Was also schon bei normalen Link-Klick unabsehbare Konsequenzen hat, wird auf anderer Ebene vollends zum Mine-Sweeper 2.0:

  1. Die gerne mal für User-Tracking verwendete Technik der versteckten I-Frames. In einem I-Frame können Inhalte von anderen Webservern auf eine Webseite so eingebunden werden, dass es aussieht, als wären sie Bestandteil dieser Seite. I-Frames besitzen auch Höhe- und Breite-Eigenschaften, und man kann einen I-Frame auch nur 1x1 Pixel groß machen, sodass die darin eigentlich zu sehenden Inhalte nicht mehr wahrgenommen werden. Besucht man Seite X, die vielleicht mittlerweile gehackt wurde, lädt diese vielleicht Inhalte von Seite Y, die auf der Sperrliste steht, nach - und schon ist die eigene IP-Adresse beim BKA und, nach obigen Szenario, die strafrechtlichen Ermittlungen laufen an.
  2. Weiterleitungen. Man steuert die bislang saubere Seite X an, diese macht automatisch einen Re-Direct auf Böseseite Y - ohne, dass man es wollte, ist man auf der Stoppseite gelandet. Viel Spaß beim Erklären, wie das denn geschehen konnte.
  3. Manipulationen der lokalen hosts Datei. Ein Schadprogramm könnte die hosts-Datei des eigenen Rechneres so manipulieren, dass die Domain ich.bin.sauber.de auf eckliger.dreck.com umgeleitet wird. Das Nette dabei: Im URL-Eingabefeld des Browsers ist weiterhin ich.bin.sauber.de zu sehen - es werden aber die Inhalte von eckliger.dreck.com gezeigt.
  4. Ajax-Calls. Mittels XML und JavaScript können Browser nach dem Laden der Seite im Hintergrund weitere Informationen anfordern und übertragen, ohne, dass der User das in Form des rotierenden Ladeicons oder anderer visueller Indikatoren mit bekommt. Auch hier könnte eine entsprechend manipulierte Website unbemerkt "böse" Inhalte nachladen und so die eigene IP ins Visier der Ermittlungen bringen.
  5. HTML-E-Mails. In den meisten Mailprogrammen ist der Empfang von HTML-E-Mails so konfiguriert, dass im HTML-Code eingebundene Bilder, die auf irgendwelchen Servern liegen, und nicht in der Mail eingebettet sind, angefragt und dargestellt werden. Kommt so ein Bild (das kann auch ein 1x1 px grosses transparentes Bildchen sein, was man garnicht sieht) von einem der gesperrten Server, so ist die IP des anfordernten Rechners dort gespeichert und dann wohl ebenfalls im Visier der Ermittlungen.
  6. Browser prefetching. Damit das Besuchen von Webseiten möglichst schnell von statten geht, gibt es bei einigen Browsern (zb Firefox) standardmässig die Einstellung, dass Links, die sich auf einer Seite befinden, die ich gerade sehe, schon mal vom Browser angefordert werden, bevor ich sie klicke. Damit sind dann beim Klick die Inhalte schon lokal im Cache und die Seite erscheint schneller. Blöd, wenn es ein "böser" Link war, selbst bevor ich da was Klicke, ist meine IP schon übertragen.

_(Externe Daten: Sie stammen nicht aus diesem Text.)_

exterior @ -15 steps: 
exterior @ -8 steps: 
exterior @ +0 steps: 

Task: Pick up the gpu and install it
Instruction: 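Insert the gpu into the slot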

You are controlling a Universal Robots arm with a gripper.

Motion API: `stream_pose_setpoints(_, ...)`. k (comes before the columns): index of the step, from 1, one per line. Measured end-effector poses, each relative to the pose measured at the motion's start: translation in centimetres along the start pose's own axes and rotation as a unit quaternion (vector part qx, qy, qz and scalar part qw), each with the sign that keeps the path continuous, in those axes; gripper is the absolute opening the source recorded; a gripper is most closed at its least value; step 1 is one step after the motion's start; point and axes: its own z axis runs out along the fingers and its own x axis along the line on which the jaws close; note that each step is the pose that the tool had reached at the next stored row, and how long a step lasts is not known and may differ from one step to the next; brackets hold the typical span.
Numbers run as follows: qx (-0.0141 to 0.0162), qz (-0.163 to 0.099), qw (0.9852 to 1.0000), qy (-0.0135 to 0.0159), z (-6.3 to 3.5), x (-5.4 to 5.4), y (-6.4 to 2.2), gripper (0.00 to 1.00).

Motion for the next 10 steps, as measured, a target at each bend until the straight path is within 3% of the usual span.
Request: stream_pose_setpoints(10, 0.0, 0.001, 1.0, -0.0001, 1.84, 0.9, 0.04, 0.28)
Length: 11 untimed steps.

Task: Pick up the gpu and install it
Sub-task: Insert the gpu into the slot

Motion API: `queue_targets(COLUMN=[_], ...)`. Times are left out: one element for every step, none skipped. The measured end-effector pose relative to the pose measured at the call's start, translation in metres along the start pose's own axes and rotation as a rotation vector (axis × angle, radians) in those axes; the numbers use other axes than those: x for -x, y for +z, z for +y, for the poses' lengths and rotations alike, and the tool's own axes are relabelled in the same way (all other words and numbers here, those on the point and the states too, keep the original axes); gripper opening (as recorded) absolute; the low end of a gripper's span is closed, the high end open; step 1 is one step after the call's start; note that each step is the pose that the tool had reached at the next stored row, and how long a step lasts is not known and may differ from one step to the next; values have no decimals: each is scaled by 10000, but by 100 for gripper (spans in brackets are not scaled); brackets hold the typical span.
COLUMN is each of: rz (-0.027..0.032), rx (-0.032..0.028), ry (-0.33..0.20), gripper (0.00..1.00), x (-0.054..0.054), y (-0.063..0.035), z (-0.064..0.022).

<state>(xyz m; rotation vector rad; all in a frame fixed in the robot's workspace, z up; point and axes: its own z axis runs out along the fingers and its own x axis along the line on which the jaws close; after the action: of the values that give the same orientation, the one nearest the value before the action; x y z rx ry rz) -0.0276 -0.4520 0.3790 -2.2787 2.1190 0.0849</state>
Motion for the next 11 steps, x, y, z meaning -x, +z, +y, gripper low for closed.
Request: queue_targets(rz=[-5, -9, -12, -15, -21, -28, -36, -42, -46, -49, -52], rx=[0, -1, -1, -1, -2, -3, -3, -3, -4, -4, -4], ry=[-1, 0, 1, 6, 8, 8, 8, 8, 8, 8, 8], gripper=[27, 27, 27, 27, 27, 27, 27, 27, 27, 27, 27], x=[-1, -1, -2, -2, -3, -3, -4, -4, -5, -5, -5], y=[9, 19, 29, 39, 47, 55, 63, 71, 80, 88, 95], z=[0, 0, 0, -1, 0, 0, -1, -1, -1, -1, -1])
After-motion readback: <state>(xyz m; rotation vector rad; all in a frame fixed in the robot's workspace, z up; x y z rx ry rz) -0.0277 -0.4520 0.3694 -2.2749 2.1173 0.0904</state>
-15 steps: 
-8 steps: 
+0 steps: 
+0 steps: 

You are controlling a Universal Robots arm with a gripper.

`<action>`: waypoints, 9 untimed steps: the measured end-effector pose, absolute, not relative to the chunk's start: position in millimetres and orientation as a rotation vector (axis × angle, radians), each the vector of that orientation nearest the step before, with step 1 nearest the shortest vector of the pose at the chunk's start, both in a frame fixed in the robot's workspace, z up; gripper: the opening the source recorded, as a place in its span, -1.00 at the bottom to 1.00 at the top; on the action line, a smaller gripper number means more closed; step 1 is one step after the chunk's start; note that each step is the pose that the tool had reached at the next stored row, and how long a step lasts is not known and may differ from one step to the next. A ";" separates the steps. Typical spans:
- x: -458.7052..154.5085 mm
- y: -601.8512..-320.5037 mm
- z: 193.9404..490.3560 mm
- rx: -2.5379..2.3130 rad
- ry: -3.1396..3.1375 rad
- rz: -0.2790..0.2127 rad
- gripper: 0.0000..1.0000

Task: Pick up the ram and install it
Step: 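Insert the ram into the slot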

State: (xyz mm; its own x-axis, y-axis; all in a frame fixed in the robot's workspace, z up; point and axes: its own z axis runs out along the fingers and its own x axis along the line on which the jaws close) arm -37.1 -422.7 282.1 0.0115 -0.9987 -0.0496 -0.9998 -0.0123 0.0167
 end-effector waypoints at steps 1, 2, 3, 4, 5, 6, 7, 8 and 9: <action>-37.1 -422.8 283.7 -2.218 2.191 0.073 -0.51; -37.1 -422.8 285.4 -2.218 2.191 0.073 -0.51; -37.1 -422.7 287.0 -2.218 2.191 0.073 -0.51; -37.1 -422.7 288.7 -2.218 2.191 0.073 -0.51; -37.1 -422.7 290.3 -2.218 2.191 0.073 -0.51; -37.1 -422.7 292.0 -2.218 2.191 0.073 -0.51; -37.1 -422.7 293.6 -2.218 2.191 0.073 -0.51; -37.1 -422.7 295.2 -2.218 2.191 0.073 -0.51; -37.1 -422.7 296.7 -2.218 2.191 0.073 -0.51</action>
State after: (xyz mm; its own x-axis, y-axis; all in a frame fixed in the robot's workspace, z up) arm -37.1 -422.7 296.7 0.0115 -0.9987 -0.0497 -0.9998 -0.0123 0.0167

So, und das sind nur die Möglichkeiten, die mir als Poweruser einfallen, ich bin mir sicher, dass es bei den richtigen Cracks noch jede Menge mehr solcher Techniken gibt.

Unterm Strich bleibt festzustellen: Vor dem Internet, wie es sich die Bundesregierung derzeit so vorstellt, muss man Angst haben. Anstatt die identifizierbaren illegalen Angebote vom Netz zu nehmen, wird eine Überwachungsstruktur aufgebaut, die jeden Benutzer deutscher Internetprovider damit rechnen lassen muss, demnächst eine Hausdurchsuchung zu bekommen.